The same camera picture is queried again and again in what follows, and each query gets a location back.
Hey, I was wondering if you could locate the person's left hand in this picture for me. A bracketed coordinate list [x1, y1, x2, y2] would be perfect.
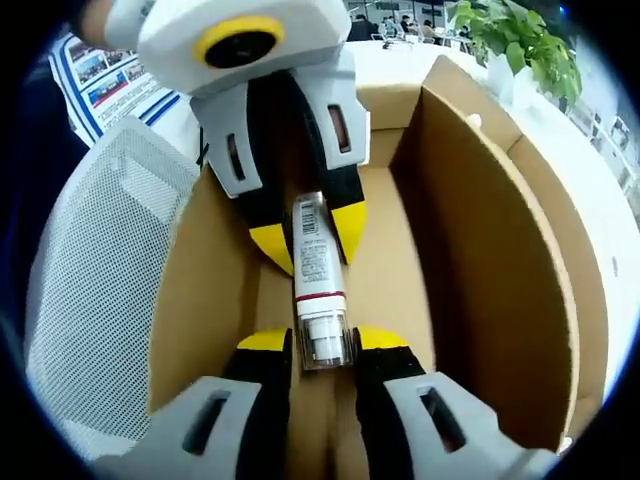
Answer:
[69, 0, 120, 47]

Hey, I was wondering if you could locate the brown cardboard shoe box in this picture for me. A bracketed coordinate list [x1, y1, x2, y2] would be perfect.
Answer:
[147, 53, 609, 480]

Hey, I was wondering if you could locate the green potted plant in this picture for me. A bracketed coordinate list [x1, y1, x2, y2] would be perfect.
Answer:
[447, 0, 584, 109]

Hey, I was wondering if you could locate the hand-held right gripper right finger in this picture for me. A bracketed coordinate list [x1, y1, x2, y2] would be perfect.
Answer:
[352, 324, 557, 480]

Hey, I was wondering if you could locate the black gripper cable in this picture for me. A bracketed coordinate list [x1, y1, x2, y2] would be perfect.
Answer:
[196, 126, 210, 170]

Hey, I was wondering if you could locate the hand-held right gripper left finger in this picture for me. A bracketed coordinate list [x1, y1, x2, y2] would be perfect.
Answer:
[94, 327, 295, 480]

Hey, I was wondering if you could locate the grey mesh office chair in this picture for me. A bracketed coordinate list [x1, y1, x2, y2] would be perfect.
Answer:
[24, 115, 201, 461]

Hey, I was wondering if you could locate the white tube clear cap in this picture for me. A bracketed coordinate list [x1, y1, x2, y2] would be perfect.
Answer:
[291, 191, 355, 372]

-------

Find and copy each line of the listing above that holds the word "held".

Hey, I was wondering if you could locate the hand-held right gripper right finger in this picture for me. A bracketed coordinate list [x1, y1, x2, y2] would be perfect.
Hey, I was wondering if you could locate the hand-held right gripper left finger in this picture for me. A bracketed coordinate list [x1, y1, x2, y2] would be perfect.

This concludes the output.